Basic Wound Closure Techniques

June 28, 2019
Wounds are a gateway for microorganisms. This is why it's important to know how to clean and close them in order to prevent further complications.

As a general rule, wounds are injuries that can take place on the outer surface of the body. They can also be defined as a loss of skin continuity due to an external factor. Depending on the characteristics of the wound, the medical team may choose to proceed with its closure or leave it to close naturally on its own.

Currently, one of the most commonly used techniques in wound closure is stitches. However, there are numerous variants within this method and the doctor must choose the most suitable one for the patient’s wound.

First, let’s take a look at how to classify a wound in order to determine how best to treat it.

Wound Classification

Wound that's healing
After an injury, the body activates in several phases in order to heal.

First, one of the first properties that you should always check is the cleanliness of the wound.

On the one hand, recent injuries are fresh and not contaminated or infected. On the other hand, dirty wounds may be more delayed, they appear to have more torn tissue and be contaminated or have foreign bodies in them.

Another way to classify a wound is based on the agent or cause of the injury (stabbings, fire, etc.).

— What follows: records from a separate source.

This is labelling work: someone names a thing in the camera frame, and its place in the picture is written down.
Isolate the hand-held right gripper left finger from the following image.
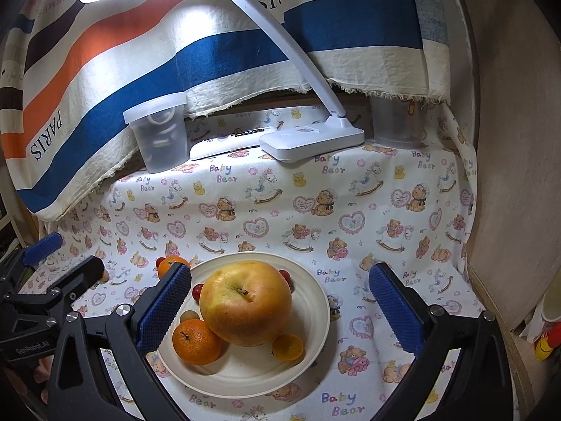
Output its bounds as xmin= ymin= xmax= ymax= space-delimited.
xmin=46 ymin=261 xmax=194 ymax=421

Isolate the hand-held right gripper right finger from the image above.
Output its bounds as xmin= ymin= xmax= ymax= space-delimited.
xmin=368 ymin=262 xmax=513 ymax=421

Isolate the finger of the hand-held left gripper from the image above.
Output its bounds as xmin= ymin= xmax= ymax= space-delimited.
xmin=0 ymin=233 xmax=64 ymax=294
xmin=4 ymin=255 xmax=105 ymax=329

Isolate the orange mandarin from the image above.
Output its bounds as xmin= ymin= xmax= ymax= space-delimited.
xmin=158 ymin=255 xmax=191 ymax=279
xmin=172 ymin=319 xmax=222 ymax=366

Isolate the large yellow grapefruit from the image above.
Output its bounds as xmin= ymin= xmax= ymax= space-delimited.
xmin=199 ymin=260 xmax=293 ymax=347

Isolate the cream round plate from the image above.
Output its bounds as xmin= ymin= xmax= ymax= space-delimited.
xmin=157 ymin=252 xmax=330 ymax=400

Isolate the bear printed cloth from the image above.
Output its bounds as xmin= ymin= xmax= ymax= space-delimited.
xmin=18 ymin=101 xmax=487 ymax=421

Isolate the yellow and red toy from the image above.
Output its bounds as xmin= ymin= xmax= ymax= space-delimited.
xmin=534 ymin=331 xmax=555 ymax=362

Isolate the white cup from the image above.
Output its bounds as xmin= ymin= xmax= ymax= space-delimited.
xmin=541 ymin=289 xmax=561 ymax=329

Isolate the clear plastic lidded container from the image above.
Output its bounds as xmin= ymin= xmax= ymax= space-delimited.
xmin=123 ymin=92 xmax=190 ymax=174

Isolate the white flat device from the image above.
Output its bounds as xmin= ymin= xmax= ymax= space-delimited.
xmin=189 ymin=125 xmax=277 ymax=161

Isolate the clear plastic cup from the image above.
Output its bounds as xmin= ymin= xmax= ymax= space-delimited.
xmin=369 ymin=96 xmax=428 ymax=150

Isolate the white desk lamp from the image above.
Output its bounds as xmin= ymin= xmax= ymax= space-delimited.
xmin=79 ymin=0 xmax=365 ymax=163

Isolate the striped blanket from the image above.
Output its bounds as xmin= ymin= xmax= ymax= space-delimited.
xmin=0 ymin=0 xmax=452 ymax=222

You can also differentiate them based on their appearance or if the wound affects other structures to part of the skin, among other classifications.

Wound Healing Phases

Normally, wounds follow a regeneration or healing pattern that consists of the following steps:

  • Inflammation. Also called the reaction phase, this appears during the first few days. When this happens, the blood vessels dilate and the vascular permeability increases. This way, serous fluid and leukocytes are filtered form a protective layer (scab).
  • Proliferation phase. This is also known as the regeneration phase or the granulation phase. It takes place on the third day of injury and finishes 1 to 2 weeks later. In this phase, the body begins to produce the collagen that has been lost and the lymphatic and blood vessels recover.
  • Maturation phase. This is sometimes identified as the wound’s “remodeling” phase. It starts a few weeks after injury and finishes several years later. When this happens, the scar decreases in depth and size. Finally, the patient has a paler color in the area where the injury was.

Read this article, too: Advice: How to Heal Wounds of the Past and Eliminate Pain

How to Encourage Healthy Wound Closure

Child getting his wound treated

It is always best to go to a doctor in the case of a serious wound.

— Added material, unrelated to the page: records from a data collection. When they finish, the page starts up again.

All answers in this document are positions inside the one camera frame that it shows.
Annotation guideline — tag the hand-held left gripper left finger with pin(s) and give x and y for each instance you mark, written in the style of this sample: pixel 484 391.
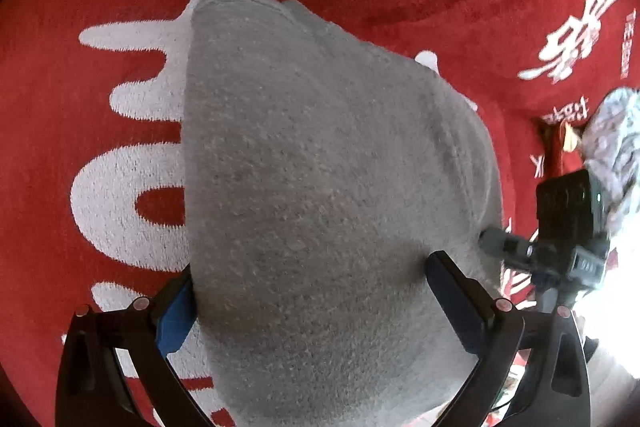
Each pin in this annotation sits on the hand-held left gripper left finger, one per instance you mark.
pixel 175 319

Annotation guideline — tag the grey fleece garment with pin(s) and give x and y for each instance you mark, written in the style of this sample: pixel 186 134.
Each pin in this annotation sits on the grey fleece garment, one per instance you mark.
pixel 325 207

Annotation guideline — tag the grey patterned cloth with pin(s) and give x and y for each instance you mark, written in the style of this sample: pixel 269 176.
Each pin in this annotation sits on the grey patterned cloth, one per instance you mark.
pixel 612 147

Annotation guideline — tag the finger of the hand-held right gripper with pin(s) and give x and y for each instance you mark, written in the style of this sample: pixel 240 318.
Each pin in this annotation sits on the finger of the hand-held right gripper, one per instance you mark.
pixel 505 247

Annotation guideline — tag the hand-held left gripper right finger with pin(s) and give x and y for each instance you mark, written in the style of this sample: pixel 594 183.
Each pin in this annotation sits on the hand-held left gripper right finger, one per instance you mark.
pixel 460 307

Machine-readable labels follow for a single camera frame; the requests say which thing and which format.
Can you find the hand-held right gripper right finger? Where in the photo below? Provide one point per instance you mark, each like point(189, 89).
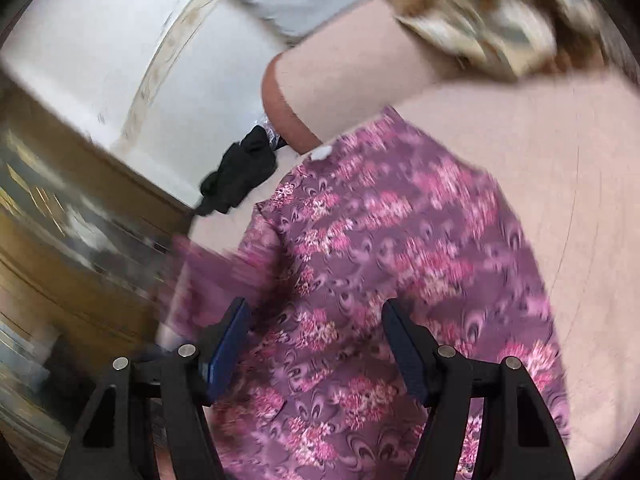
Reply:
point(407, 355)

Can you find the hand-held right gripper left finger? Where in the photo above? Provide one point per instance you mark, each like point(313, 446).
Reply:
point(227, 345)

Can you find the purple floral cloth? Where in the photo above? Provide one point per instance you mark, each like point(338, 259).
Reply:
point(375, 240)

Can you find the black cloth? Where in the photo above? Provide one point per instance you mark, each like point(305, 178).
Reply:
point(240, 170)

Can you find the wooden door with glass panel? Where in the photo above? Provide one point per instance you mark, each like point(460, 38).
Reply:
point(50, 270)

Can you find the pink quilted bed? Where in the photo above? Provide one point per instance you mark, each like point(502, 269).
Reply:
point(550, 160)

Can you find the pink bolster with brown end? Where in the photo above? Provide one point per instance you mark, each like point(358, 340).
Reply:
point(340, 75)

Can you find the cream floral blanket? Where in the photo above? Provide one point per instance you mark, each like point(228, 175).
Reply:
point(480, 15)

There, the group of specialists will follow the general procedure to treat wounds. A list of priorities should be followed in case of an accident or emergency.

First of all, the patient may need to undergo anesthesia to reduce the discomfort associated with wound closure. General or local anesthesia can be administered depending on the severity of the injury. To do so, the patient will be injected with one or more drugs such as lidocaine.

Then, the group of specialists will carefully and gently withdraw the foreign bodies that can be found inside the wound, if this is the case. To do so, the most appropriate and sterilized tools will be used.

Afterward, an abundant amount of saline solution should be administered to the area in order to properly clean it.

Check out this article, too: How to Treat Postpartum Hemorrhages

Wound Closure Techniques

If necessary, the doctor may use stitches, tape or staples to unite the tissues that have been detached by the wound. Depending on the properties of the injury, the corresponding medical team will determine which type of stitches would be most appropriate:

  • Adhesive tape. This consists of a set of sections of tape that are placed near the extremes of the wound. As a general rule, they naturally peel off within a few days of placement (especially if they get wet).
  • Staples. These are small metallic threads that come in the shape of a clip that keep the edges of the wound firm in order to promote healing and tissue regeneration. They must be removed by using a special medical tool.
  • Thread stitches. There is a great variety of knots and types of threads that the group of specialists can use depending on the tissue and shape of the wound. A needle is used to sew the entire length of the wound.

Overall, it is very important to go to the doctor as soon as possible in order to get the best treatment for a wound and ensure healthy wound closure.